-- How to complete this task --
The lines to return run from the one containing "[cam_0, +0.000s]" through the end of the material; give them exactly and leave out the pictures.

====== The data ======

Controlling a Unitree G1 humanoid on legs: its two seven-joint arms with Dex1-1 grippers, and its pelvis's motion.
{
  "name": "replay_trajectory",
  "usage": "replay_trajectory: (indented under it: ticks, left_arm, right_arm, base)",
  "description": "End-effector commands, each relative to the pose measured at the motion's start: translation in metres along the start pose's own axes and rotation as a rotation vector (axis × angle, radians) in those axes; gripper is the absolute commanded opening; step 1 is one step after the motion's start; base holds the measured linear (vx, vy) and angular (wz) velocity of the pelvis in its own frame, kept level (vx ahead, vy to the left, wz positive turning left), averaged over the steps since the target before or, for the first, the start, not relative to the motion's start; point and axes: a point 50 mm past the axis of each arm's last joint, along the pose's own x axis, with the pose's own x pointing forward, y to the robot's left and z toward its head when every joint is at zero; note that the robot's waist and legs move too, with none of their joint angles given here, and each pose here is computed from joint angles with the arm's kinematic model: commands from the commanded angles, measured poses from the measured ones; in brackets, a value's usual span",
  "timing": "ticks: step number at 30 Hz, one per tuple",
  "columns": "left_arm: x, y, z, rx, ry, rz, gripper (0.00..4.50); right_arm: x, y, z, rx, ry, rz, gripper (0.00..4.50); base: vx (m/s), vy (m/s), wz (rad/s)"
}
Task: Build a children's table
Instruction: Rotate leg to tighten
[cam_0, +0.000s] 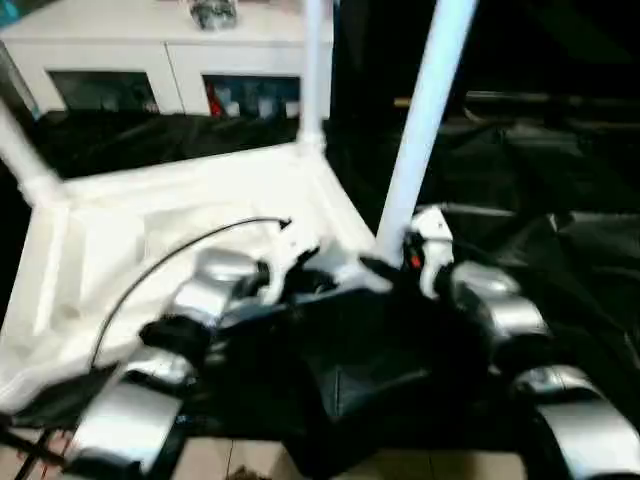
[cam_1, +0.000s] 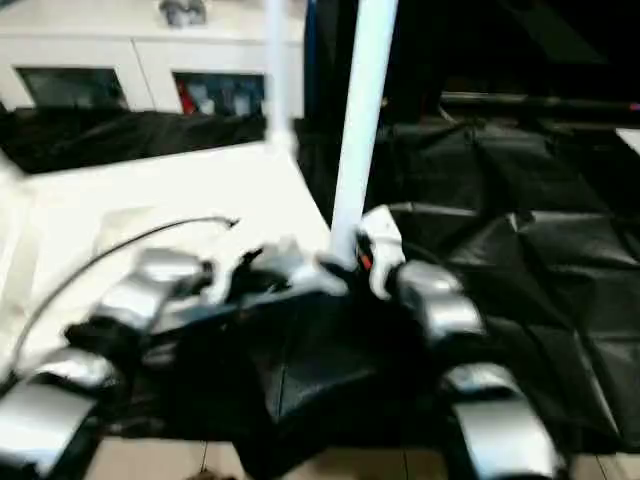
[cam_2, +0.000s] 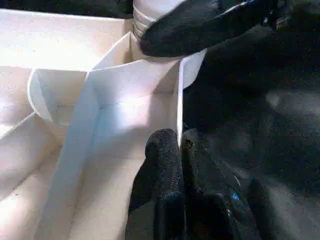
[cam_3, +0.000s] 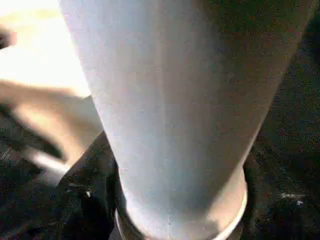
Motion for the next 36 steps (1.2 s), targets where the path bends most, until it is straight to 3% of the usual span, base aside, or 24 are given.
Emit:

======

-- Solution to this problem --
[cam_0, +0.000s] 
[cam_1, +0.000s] 
[cam_2, +0.000s] 
[cam_3, +0.000s] 
Motion for the next 36 steps (1.2 s), targets where the path bends most, until it is straight to 3% of the usual span, base aside, or 24 are given.
Emit:

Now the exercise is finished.